▶ [Problem to work on]: After finding the line with "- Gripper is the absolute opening" in the data below, set down exactly each line through the one with "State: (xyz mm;", inclusive, and stop there.

(Items from a dataset)
☆ ☆ ☆
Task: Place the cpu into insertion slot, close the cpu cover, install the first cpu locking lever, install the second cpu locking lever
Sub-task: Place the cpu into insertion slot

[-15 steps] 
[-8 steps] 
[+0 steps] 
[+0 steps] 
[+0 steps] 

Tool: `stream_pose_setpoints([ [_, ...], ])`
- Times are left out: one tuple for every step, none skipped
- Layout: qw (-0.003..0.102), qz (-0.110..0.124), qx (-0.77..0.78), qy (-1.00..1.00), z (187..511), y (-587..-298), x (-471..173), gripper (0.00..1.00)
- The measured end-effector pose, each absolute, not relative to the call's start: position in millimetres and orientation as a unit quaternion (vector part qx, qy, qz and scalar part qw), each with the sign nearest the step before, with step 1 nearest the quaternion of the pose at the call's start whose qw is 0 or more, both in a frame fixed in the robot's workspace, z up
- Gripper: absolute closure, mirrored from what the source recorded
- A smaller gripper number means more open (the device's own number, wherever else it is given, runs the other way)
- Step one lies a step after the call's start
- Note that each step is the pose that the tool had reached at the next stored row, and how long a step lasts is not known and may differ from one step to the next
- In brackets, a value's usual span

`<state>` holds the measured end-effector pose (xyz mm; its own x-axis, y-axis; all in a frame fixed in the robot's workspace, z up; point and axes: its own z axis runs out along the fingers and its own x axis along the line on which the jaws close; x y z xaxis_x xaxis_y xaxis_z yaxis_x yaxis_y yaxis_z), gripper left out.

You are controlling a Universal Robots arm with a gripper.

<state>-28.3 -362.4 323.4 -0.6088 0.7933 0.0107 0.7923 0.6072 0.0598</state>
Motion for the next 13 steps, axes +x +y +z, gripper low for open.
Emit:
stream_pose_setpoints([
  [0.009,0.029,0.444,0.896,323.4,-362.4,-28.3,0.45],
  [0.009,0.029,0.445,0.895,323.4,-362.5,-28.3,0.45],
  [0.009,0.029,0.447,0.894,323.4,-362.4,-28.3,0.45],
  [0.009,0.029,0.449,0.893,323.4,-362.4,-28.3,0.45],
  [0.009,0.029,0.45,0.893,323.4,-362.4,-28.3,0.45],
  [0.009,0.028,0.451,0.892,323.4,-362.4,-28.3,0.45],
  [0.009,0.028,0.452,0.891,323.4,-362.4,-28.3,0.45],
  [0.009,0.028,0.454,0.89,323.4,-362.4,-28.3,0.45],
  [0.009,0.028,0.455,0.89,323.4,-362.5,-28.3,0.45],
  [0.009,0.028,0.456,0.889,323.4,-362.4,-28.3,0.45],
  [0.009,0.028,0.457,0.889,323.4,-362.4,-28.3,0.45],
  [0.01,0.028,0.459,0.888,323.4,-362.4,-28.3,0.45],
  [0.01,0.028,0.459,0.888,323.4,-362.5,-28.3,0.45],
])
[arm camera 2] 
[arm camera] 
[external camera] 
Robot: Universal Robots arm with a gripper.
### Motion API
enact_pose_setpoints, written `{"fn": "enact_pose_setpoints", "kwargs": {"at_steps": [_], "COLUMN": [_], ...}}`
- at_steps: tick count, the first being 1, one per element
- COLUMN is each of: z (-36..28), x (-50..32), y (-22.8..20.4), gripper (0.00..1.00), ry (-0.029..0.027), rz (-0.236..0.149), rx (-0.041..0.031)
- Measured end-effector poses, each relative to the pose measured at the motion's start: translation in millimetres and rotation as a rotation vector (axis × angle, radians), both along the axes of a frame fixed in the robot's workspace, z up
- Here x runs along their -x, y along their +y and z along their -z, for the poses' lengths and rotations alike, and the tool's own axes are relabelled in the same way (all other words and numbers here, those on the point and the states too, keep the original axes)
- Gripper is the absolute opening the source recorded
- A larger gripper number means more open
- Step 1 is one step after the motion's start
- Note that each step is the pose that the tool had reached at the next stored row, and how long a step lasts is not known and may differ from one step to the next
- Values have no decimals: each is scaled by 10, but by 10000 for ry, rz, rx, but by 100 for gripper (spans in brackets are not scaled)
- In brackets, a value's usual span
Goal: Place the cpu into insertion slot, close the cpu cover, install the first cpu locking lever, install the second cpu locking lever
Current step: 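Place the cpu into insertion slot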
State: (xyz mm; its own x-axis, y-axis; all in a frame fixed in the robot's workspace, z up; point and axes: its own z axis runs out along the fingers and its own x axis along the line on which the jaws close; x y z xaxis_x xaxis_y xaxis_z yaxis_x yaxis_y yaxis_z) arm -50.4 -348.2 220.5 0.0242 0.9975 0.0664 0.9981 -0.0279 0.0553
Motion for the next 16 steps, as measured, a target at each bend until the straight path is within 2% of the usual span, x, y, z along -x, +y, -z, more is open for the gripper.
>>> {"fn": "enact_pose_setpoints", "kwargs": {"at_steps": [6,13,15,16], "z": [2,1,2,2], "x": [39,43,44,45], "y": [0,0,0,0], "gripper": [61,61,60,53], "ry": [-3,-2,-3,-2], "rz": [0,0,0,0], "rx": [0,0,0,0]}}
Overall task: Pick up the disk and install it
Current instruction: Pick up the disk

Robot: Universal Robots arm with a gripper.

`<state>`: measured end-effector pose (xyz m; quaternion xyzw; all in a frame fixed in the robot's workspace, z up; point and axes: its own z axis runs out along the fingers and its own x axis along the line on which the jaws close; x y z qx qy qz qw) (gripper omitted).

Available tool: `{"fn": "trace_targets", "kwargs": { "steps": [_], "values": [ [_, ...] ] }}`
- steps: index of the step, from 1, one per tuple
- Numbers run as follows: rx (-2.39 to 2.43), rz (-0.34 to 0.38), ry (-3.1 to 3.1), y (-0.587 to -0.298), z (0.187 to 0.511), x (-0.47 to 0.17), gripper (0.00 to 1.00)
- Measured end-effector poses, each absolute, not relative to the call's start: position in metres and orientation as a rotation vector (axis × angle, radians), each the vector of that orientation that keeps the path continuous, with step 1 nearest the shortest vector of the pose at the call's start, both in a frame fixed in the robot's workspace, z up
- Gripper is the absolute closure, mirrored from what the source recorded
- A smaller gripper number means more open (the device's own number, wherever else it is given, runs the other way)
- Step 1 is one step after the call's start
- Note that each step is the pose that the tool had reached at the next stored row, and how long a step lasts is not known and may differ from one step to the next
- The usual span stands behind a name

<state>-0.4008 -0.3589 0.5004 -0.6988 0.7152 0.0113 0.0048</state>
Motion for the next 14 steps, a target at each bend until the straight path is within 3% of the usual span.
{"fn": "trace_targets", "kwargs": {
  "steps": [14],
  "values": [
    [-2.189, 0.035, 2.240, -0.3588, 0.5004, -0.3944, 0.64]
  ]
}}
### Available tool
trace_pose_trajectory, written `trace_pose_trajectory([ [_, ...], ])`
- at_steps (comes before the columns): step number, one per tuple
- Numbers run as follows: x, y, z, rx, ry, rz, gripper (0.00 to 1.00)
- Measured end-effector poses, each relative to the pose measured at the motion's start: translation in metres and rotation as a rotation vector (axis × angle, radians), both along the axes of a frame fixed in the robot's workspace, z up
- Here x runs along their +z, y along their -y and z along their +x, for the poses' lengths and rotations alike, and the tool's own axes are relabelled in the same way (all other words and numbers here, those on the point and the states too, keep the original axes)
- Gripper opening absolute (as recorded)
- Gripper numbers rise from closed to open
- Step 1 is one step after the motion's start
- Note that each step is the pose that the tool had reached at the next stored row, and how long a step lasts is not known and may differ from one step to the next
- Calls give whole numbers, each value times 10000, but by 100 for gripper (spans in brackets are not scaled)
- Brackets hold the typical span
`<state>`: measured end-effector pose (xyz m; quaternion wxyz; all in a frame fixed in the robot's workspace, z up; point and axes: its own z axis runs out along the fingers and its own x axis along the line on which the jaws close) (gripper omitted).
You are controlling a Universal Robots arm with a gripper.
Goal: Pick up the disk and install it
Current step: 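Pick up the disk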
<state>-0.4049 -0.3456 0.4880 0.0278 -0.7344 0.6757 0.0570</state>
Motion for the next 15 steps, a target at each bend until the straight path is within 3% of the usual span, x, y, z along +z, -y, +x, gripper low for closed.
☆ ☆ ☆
▶ [Response to the task]:
- Gripper is the absolute opening the source recorded
- A larger gripper number means more open
- Step 1 is one step after the motion's start
- Note that each step is the pose that the tool had reached at the next stored row, and how long a step lasts is not known and may differ from one step to the next
- Values have no decimals: each is scaled by 10, but by 10000 for ry, rz, rx, but by 100 for gripper (spans in brackets are not scaled)
- In brackets, a value's usual span
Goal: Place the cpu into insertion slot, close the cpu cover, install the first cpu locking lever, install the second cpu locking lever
Current step: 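Place the cpu into insertion slot
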State: (xyz mm; its own x-axis, y-axis; all in a frame fixed in the robot's workspace, z up; point and axes: its own z axis runs out along the fingers and its own x axis along the line on which the jaws close; x y z xaxis_x xaxis_y xaxis_z yaxis_x yaxis_y yaxis_z) arm -50.4 -348.2 220.5 0.0242 0.9975 0.0664 0.9981 -0.0279 0.0553

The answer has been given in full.